> [Task objective]:
Up to and including the line holding "left gripper left", write out the data exactly from its first line, but not the pictures.

> [Extracted entries]:
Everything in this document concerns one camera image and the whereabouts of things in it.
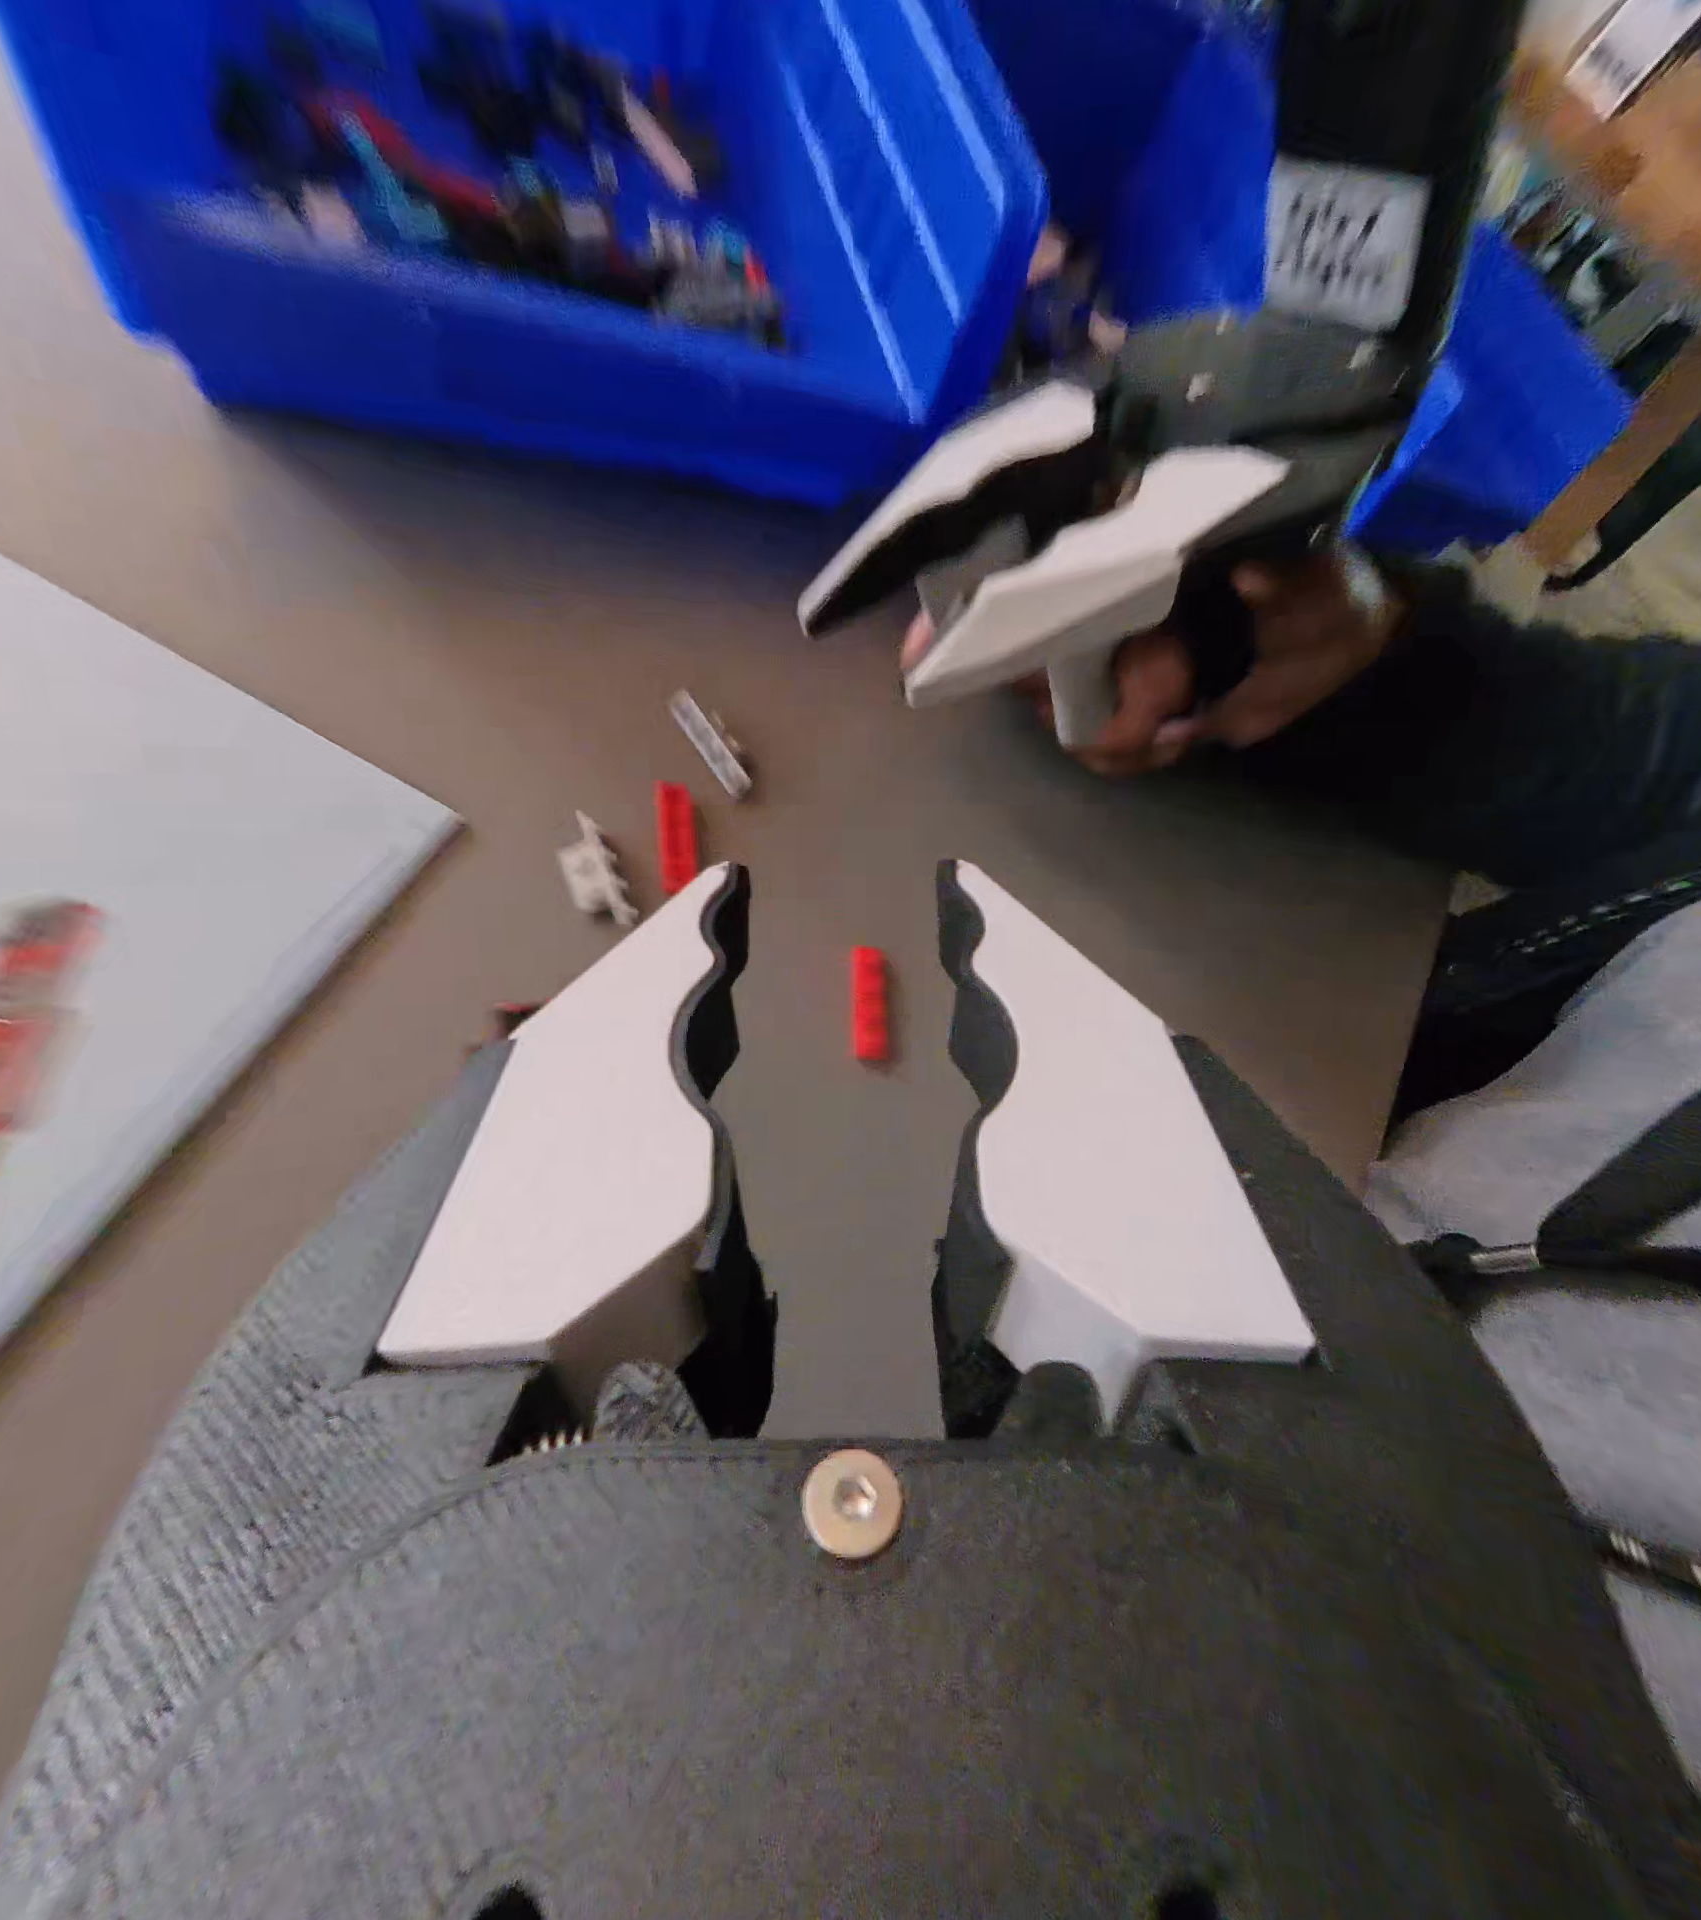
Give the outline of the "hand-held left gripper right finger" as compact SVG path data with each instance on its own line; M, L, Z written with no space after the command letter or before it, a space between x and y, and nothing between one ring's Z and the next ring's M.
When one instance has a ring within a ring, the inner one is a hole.
M993 1434L1047 1366L1113 1428L1155 1365L1311 1360L1170 1024L971 860L939 867L937 918L975 1098L932 1277L946 1434Z

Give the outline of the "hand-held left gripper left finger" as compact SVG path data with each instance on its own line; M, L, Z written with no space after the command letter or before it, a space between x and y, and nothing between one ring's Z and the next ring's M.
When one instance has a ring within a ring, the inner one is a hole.
M751 902L744 867L703 870L503 1042L378 1336L384 1368L542 1368L587 1412L615 1368L651 1360L713 1436L760 1434L774 1299L714 1109Z

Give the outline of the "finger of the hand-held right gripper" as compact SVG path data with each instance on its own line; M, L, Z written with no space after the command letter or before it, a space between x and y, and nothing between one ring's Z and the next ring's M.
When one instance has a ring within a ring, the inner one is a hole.
M1122 505L989 574L907 675L908 706L944 706L1058 664L1109 658L1167 616L1198 543L1289 471L1285 456L1255 447L1162 454Z
M810 638L967 556L1006 523L1031 540L1087 511L1104 471L1098 397L1043 382L1005 397L939 438L823 566L797 602Z

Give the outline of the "blue plastic bin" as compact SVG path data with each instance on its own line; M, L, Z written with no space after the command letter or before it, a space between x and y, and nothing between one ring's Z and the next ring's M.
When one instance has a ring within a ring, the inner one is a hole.
M1451 337L1520 4L972 4L1051 222L1134 335L1337 324L1413 417Z
M1439 370L1351 528L1401 556L1496 549L1605 452L1631 411L1534 271L1482 225Z
M214 406L833 509L985 394L1048 188L964 4L510 4L707 88L782 353L222 211L216 65L278 6L0 4L106 300Z

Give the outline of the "grey bracket toy brick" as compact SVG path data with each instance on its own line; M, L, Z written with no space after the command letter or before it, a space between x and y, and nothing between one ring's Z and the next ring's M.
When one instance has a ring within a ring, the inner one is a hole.
M725 728L718 715L705 708L686 688L669 701L670 719L685 735L699 761L708 769L732 804L746 803L756 786L741 742Z
M623 877L620 857L587 812L574 810L574 834L556 848L556 867L578 915L609 923L620 933L641 925L642 916Z

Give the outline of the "person's right forearm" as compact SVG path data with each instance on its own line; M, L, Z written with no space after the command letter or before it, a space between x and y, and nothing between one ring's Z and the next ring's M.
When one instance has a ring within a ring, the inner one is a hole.
M1511 893L1701 872L1701 641L1520 623L1392 562L1378 657L1267 739L1216 741L1294 800Z

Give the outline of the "person's right hand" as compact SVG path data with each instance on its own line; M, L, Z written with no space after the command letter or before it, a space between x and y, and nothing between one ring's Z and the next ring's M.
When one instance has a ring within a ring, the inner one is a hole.
M1133 778L1206 750L1265 747L1378 664L1406 613L1346 544L1241 564L1227 599L1248 618L1247 673L1218 695L1198 692L1211 630L1194 618L1126 638L1113 660L1115 708L1103 733L1069 753L1078 765Z

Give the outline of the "person's black hoodie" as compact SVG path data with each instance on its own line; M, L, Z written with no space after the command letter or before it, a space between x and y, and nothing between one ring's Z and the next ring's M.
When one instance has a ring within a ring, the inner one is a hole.
M1641 934L1701 902L1701 826L1448 921L1387 1128L1486 1088Z

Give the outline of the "wooden workbench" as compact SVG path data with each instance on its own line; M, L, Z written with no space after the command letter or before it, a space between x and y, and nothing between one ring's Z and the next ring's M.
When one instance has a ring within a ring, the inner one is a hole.
M1660 280L1664 305L1699 316L1616 438L1524 530L1528 560L1553 572L1701 420L1701 52L1605 120L1572 90L1563 61L1528 46L1513 71L1508 115L1557 181L1644 262L1644 279Z

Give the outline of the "open instruction booklet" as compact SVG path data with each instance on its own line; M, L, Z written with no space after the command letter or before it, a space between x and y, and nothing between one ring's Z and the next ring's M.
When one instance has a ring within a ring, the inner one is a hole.
M0 554L0 1347L460 828Z

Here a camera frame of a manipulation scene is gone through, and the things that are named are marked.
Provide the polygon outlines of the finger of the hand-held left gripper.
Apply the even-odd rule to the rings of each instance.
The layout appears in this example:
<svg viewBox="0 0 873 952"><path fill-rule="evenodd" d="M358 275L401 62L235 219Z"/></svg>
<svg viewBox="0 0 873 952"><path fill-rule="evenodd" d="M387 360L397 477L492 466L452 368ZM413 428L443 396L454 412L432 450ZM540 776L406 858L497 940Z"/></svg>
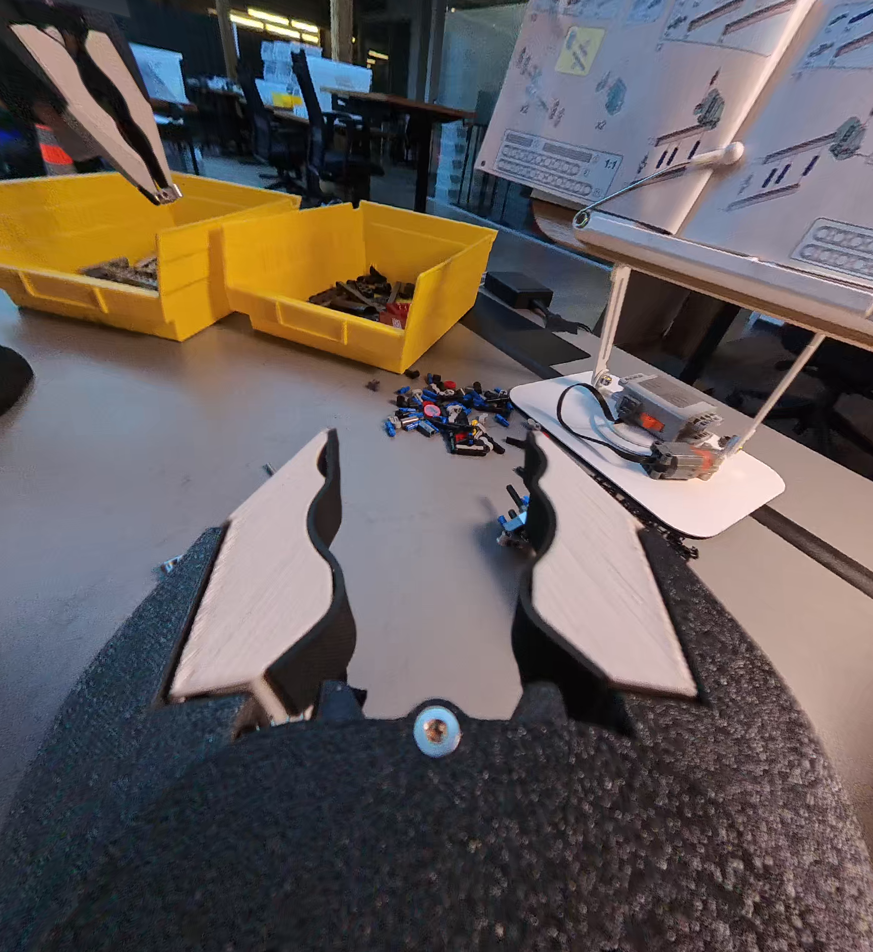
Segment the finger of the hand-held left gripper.
<svg viewBox="0 0 873 952"><path fill-rule="evenodd" d="M41 67L40 80L54 100L53 108L78 137L106 159L145 197L154 188L144 161L120 126L124 103L108 80L83 80L62 45L33 27L15 26L17 36Z"/></svg>
<svg viewBox="0 0 873 952"><path fill-rule="evenodd" d="M154 188L174 183L152 105L147 94L142 91L141 83L133 76L120 49L102 30L88 31L85 48L124 103L121 129L133 150L144 161Z"/></svg>

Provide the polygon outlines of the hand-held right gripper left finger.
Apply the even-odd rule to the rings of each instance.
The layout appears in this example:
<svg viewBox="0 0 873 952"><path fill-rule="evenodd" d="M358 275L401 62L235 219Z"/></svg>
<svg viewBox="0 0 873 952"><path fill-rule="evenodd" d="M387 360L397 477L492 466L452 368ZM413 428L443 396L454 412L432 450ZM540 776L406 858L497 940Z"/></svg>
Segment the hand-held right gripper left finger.
<svg viewBox="0 0 873 952"><path fill-rule="evenodd" d="M226 520L171 701L245 694L283 722L315 716L324 684L346 684L357 629L331 550L341 521L338 435L323 429Z"/></svg>

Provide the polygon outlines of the clear brick engine assembly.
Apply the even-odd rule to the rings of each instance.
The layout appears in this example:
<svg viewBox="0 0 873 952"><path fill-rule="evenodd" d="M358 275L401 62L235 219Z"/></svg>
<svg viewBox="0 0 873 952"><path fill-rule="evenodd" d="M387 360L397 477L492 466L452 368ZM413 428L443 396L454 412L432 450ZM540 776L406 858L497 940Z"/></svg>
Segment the clear brick engine assembly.
<svg viewBox="0 0 873 952"><path fill-rule="evenodd" d="M499 536L497 543L502 547L529 550L533 547L527 531L528 507L530 496L517 490L513 484L505 487L513 506L498 517Z"/></svg>

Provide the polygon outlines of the yellow plastic bin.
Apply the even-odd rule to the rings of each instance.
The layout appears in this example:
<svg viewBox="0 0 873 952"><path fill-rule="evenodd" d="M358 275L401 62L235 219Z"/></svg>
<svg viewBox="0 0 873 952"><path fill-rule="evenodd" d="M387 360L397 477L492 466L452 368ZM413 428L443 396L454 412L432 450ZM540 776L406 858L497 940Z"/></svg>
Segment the yellow plastic bin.
<svg viewBox="0 0 873 952"><path fill-rule="evenodd" d="M472 309L498 235L373 202L270 213L221 234L230 307L254 330L394 373L417 363ZM403 326L311 301L371 268L414 285Z"/></svg>
<svg viewBox="0 0 873 952"><path fill-rule="evenodd" d="M175 173L155 206L119 173L0 181L0 290L19 307L183 342L230 313L224 226L297 212L300 197ZM158 292L79 275L157 255Z"/></svg>

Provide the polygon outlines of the pile of silver beam parts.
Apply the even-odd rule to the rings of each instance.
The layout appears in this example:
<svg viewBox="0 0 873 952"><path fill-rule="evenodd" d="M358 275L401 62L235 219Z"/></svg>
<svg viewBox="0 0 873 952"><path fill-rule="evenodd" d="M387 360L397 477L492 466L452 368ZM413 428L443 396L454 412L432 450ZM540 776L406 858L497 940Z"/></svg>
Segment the pile of silver beam parts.
<svg viewBox="0 0 873 952"><path fill-rule="evenodd" d="M158 292L157 255L130 260L115 257L80 268L79 275L101 281L121 284L148 292Z"/></svg>

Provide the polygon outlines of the pile of mixed brick parts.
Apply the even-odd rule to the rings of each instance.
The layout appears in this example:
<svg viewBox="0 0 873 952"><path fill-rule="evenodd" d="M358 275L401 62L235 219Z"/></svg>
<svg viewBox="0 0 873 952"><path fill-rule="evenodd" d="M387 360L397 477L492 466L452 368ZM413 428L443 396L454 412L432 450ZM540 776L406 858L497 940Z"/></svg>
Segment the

> [Task result]:
Everything in this document concerns one camera image and the whereabouts of things in it.
Give the outline of the "hand-held left gripper right finger" as compact SVG path data with each instance on its own line; M, L, Z written with no space after the command letter or before it, a space between x and y, and nothing between one ring's Z and the next ring's M.
When one instance has a ring within a ring, the inner one is a hole.
M993 1434L1047 1366L1113 1428L1155 1365L1311 1360L1170 1024L971 860L939 867L937 918L975 1098L932 1277L946 1434Z

Give the outline of the "hand-held left gripper left finger" as compact SVG path data with each instance on its own line; M, L, Z written with no space after the command letter or before it, a space between x and y, and nothing between one ring's Z and the next ring's M.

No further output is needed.